Adjusting the Door Glass to get a good seal

One of the areas that seem to cause more problems than any other is that of the getting the door window glass to seal properly and prevent leaks. Whilst the Workshop Manual gives step by step instructions (see PDF files below) on how to adjust the glass, it fails to emphasize several of the more significant points.

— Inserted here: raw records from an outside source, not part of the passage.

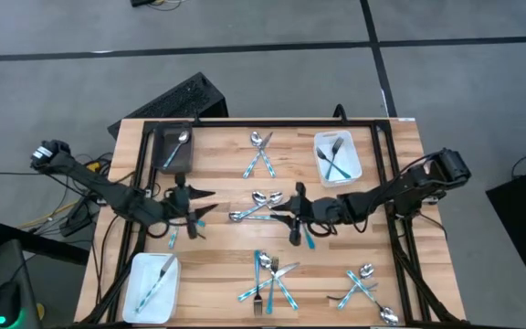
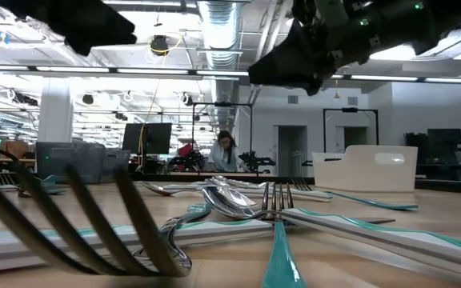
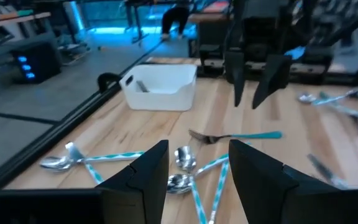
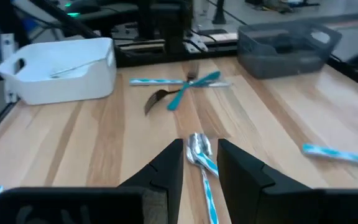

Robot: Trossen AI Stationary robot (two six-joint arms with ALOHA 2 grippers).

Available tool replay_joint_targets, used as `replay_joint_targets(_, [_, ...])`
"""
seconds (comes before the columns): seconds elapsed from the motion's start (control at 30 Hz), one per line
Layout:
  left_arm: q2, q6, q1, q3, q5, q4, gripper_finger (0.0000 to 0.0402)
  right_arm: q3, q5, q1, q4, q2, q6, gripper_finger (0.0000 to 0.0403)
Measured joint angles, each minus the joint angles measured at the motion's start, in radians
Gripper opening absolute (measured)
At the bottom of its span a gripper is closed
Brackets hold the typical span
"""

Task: Sort silverware by color (type)
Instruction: Put the blue fork into the top white bin

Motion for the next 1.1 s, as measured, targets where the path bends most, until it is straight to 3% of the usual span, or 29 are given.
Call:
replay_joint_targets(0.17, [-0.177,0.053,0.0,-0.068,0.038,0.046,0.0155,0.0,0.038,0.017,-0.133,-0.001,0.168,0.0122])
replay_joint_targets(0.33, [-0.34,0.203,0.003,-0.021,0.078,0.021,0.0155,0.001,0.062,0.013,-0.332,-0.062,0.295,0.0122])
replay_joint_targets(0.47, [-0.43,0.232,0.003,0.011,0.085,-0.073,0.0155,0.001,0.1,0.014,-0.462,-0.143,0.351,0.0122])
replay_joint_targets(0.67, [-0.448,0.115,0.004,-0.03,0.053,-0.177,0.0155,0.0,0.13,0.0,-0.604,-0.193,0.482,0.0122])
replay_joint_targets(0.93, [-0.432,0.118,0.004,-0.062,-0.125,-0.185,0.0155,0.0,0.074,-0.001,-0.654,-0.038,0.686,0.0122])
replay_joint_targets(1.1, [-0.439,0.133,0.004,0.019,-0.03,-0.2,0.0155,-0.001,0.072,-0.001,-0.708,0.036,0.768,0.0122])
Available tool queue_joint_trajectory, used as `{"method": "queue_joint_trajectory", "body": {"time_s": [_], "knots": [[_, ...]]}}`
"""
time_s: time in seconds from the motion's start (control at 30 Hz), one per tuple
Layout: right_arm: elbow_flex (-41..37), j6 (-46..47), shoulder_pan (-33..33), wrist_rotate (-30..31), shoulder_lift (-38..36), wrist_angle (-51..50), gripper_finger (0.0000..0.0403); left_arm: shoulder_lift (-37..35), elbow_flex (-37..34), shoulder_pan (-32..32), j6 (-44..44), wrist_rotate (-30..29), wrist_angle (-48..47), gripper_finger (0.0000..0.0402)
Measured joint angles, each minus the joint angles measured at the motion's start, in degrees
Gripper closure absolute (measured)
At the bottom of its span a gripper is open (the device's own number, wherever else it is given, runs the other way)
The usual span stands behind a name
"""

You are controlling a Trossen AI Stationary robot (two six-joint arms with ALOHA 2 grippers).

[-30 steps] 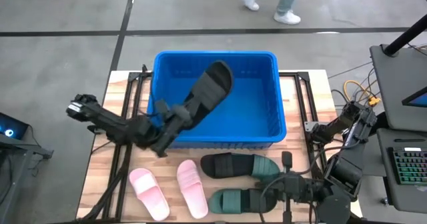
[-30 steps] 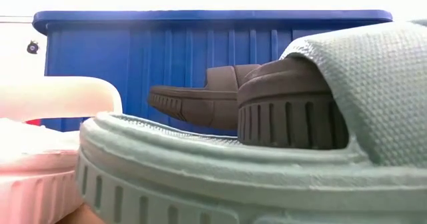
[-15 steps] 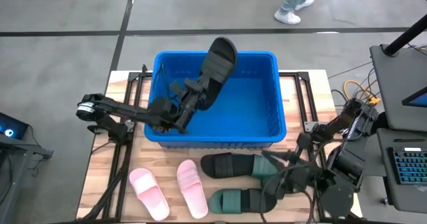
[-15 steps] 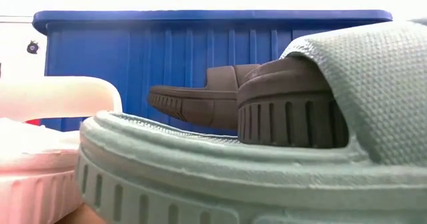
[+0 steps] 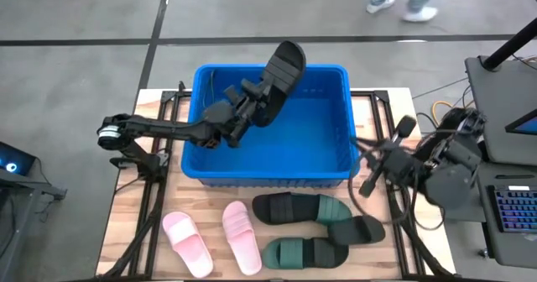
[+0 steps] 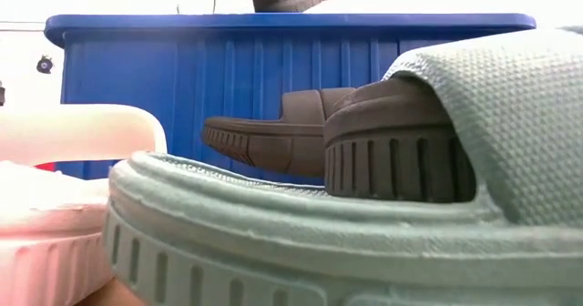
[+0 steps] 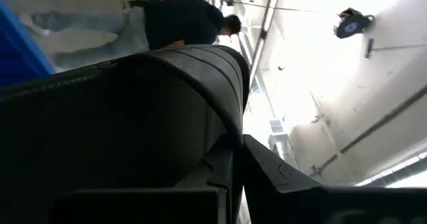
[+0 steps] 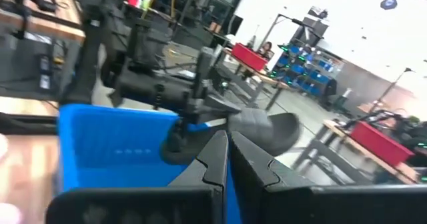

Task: Pick and place slides into bin
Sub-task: Put the black slipper into the blue bin

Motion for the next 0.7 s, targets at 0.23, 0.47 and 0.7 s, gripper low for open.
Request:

Make sure that your seals are in good condition and change them if necessary.
The top and leading edge of the glass is meant to create the 'seal' rather than the inner edge.
When the glass is fully raised, it is meant 'pre-load' the seals - to cause the 'A' frame seal alongside the windscreen bulge slightly, rather than slide over it.
In a similar way, the top edge of the glass is meant to push into the lower edge of the cantrail seal.
Before trying to adjust the forward/backward or vertical limiting stops of the glass, make sure that leading edge is parallel to the 'A' frame. This is achieved by loosening bolts D and E, rotating the glass until parallel, then retightening them. Unless you achieve this, there is little chance of getting an effective seal.
Adjusters A and B are used to swing the top edge of the glass inwards or outwards, but there is a limit to how much this can be done.
Bolt G can have quite a dramatic effect on how much 'pre-load' can be achieved if it is badly out of adjustment. 'Preload' is the amount that the glass leans in towards the centre of the car.
Remember the more 'pre-load' you create will generate a better sealing effect, BUT too much will put a strain on the system and make it more difficult to close the doors.
The 7mm parallel gap is about the only direct measurement of the correct height of the glass when setting the glass stops C and F.
Note that the height stop E acts on part of the 'Glass Retention Assembly' and if the latter is too low in its adjustment the stop becomes ineffective. See Glass Retention Assembly below.
While you've got the door panel off, it's a good time to grease the rear sash and runners and pivot points.
The plastic lining sheets or water deflectors go brittle with age and split. When you're sure that the adjustments are correct and no more leaks are occurring, its worth replacing them. They are only about £ 4.00 each.
When refitting the trim, fit the door pull before you fit the door handle escutcheon. That way, if you drop the screw for the escutcheon, it won't drop down inside the door!
Good luck.

Glass Retention Assembly

There seems to be some confusion over how this assembly fits in the door ( least I was initially!). If you look at how the manual displays it and labels bolts H and G, then look at how mine was assembled in the car, then bolt H sits below G in my left-hand door. The Retainer body of mine is clearly marked with an 'L' (left-hand?) so I assume it is fitted correctly.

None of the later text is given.